Christopher, a credit union member now living in Virginia, learned firsthand the value of being prepared for a quick retreat. He and his parents had to flee their home in St. Bernard Parish, an area east of New Orleans, when Hurricane Katrina swept in.
Before leaving, the family scrambled to gather important documents, including birth certificates, Social Security cards, military records, and insurance policies. Thanks to the paperwork they took with them, Christopher's parents were able to quickly and easily register for benefits from organizations such as Fema (Federal Emergency Management Agency). They also were able to contact their insurance company to take advantage of coverage that provided for mortgage payments while they were homeless.
Christopher and his parents were one of relatively few families who gathered their paperwork in time. As their experience shows, recovery from a disaster can be easier if you're prepared for the worst. If you don't think disaster preparedness is something you need to be concerned about because you don't live in earthquake, tornado, hurricane, flood, or wildfire country, consider that the American Red Cross responds to more than 70,000 disasters each year, most of which are home fires affecting just one or a few families.
So exactly what should you protect, and how?
Know what to protectThe list of documents and records you'll want to have available after you've evacuated your home is long. You'll need access to some of these items sooner than others, but all are important enough to include in your "must have" list:
- Proof of identification: driver's licenses, birth certificates, adoption papers, Social Security cards, passports, citizenship papers (such as a "green card" or naturalization documents)
- Proof of marital status: marriage license, divorce decrees, child custody papers
- Proof of military service status: current military ID, military discharge (DD Form 214)
- Insurance policies: homeowners, renters, flood, earthquake, auto, life, health, disability, long-term care; have at least the policy number and insurance company contact information for each type of coverage
- Property records: real estate deeds of trust and
mortgage documents (at least the two-page settlement statement provided
by the title company showing the actual cost of the house and purchase
expenses); rental agreement or lease; auto/boat/RV registration and
titles; video, photos or a list of household inventory; receipts for
major purchases; payment records for major home improvements; appraisals
of jewelry, collectibles, artwork, and other valuables
Recovery from a disaster can be easier if you're prepared for the worst.
- Medical information: immunization and other medical records, prescription information (drug name and dosage), health insurance ID cards, physician names and phone numbers, powers-of-attorney for health care, and living wills
- Estate planning documents: wills, trust documents, funeral instructions, power-of-attorney documents, attorney name and phone number
- Financial records: first two pages of your previous year's federal and state tax returns; stock and bond certificates, investment records, brokerage and retirement account information; credit card, checking and savings account numbers; contact information for credit unions, banks, financial institutions, credit card companies and advisers (if there are problems with mail delivery, you'll want to notify creditors)
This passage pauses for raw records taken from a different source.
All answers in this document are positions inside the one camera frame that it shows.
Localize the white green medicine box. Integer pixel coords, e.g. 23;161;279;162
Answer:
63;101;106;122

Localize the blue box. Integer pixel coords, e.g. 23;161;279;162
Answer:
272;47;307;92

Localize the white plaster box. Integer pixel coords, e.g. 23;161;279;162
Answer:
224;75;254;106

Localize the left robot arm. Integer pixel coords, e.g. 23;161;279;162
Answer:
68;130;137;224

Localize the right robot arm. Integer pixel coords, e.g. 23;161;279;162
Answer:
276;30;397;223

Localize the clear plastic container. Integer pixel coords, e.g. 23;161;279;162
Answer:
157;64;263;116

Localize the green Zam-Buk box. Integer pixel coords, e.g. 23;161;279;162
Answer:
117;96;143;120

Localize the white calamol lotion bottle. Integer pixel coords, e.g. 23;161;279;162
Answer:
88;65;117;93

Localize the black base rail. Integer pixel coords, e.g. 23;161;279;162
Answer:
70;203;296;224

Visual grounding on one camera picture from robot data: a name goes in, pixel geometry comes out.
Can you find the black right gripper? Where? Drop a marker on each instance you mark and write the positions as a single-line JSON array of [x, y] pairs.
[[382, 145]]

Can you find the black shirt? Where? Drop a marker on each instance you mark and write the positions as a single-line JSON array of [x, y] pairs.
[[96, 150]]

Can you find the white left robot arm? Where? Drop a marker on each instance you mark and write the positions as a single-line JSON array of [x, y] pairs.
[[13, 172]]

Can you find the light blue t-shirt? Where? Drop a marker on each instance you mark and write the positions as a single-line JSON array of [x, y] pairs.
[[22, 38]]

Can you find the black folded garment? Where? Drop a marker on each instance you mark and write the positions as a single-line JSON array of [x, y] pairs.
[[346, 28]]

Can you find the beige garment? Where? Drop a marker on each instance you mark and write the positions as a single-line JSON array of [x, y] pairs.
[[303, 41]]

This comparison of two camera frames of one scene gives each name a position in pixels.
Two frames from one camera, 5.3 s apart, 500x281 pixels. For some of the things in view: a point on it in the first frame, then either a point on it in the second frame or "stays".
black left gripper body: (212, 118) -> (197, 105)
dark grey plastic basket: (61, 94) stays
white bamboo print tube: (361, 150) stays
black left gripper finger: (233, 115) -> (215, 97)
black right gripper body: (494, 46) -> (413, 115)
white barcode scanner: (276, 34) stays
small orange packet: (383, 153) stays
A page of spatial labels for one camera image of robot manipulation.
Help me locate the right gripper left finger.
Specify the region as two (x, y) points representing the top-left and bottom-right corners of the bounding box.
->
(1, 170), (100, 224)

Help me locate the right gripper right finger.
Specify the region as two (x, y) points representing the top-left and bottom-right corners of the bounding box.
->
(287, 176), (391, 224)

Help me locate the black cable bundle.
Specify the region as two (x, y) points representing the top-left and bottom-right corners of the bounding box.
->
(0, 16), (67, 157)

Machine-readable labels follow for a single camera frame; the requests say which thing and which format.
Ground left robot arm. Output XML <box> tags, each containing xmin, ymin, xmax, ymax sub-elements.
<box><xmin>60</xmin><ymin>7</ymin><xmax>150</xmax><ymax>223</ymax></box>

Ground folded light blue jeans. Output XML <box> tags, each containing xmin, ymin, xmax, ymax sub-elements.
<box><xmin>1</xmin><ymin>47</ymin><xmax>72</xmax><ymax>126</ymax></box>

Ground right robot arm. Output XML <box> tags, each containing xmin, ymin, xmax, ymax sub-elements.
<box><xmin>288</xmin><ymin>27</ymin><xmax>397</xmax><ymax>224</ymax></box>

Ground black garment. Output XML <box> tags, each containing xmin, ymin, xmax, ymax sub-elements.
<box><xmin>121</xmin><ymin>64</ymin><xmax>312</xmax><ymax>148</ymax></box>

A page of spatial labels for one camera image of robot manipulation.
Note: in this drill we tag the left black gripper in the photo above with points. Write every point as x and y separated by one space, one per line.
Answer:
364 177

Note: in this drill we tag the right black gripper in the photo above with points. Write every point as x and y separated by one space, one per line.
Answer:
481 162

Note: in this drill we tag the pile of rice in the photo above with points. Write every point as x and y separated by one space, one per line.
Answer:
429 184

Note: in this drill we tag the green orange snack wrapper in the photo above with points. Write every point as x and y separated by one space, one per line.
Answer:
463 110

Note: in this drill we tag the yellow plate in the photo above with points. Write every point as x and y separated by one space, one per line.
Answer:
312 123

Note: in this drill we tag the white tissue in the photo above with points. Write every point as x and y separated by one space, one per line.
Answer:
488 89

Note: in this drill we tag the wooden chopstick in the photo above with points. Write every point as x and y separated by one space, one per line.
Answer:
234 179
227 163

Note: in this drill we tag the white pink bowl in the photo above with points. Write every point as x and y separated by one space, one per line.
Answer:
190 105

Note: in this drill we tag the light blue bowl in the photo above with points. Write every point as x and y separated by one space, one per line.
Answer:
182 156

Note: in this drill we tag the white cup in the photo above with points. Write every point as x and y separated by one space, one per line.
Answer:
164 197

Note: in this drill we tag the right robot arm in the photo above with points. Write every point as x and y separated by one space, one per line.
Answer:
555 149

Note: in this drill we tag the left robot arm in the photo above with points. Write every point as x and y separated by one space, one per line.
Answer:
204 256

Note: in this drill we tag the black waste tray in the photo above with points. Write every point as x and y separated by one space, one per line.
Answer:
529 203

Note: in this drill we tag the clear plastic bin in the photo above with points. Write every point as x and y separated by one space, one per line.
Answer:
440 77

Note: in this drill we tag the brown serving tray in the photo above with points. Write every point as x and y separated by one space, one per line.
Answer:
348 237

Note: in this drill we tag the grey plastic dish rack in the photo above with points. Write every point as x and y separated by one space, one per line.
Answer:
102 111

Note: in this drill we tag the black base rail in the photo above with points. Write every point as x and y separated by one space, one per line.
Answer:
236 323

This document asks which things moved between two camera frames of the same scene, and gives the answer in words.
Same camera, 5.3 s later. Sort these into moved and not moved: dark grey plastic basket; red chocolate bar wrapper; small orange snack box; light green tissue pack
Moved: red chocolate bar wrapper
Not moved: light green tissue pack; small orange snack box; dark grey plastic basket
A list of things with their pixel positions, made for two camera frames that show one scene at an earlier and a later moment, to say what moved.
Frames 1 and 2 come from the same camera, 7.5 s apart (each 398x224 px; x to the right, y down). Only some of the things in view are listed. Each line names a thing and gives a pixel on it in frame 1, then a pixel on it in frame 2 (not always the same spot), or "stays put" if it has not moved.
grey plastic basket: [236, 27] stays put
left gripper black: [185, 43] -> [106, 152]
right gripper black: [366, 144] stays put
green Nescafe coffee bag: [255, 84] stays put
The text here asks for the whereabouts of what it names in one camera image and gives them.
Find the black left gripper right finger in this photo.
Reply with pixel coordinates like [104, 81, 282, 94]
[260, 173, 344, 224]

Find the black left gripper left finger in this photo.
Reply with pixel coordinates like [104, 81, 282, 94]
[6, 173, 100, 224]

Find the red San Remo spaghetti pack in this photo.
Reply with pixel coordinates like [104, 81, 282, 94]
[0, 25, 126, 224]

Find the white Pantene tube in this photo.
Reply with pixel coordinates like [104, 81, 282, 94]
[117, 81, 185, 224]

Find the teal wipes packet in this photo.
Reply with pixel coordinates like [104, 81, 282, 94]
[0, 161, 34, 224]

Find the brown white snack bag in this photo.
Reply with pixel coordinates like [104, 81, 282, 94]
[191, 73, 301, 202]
- Pet information: medical and vaccination records; current photos and ID chip numbers in case you're separated
- Business records: recent business tax returns, including sales tax and payroll returns; a recent backup of your accounting software (such as QuickBooks)
- Other: personal address book; a letter with instructions for family or friends (for use in a situation where you're not present); backups of important computer files; a list of usernames and passwords for online accounts; a key to your safe deposit box; a recent photograph, fingerprints and dental records for each member of the household (some police stations and nonprofits fingerprint children free); account and contact information for utilities and other services (you may have to provide a new billing address or cancel certain services); a list of important documents and where originals and copies are located.
"Identification is the single most important type of documentation to protect and take with you," says Brent Neiser, a Certified Financial Planner™ and director of Collaborative Programs for the National Endowment for Financial Education (NEFE), a nonprofit based in Greenwood Village, Colo. "If you don't have ID, you'll have to start at square one. And proper ID can help you successfully replicate other types of records."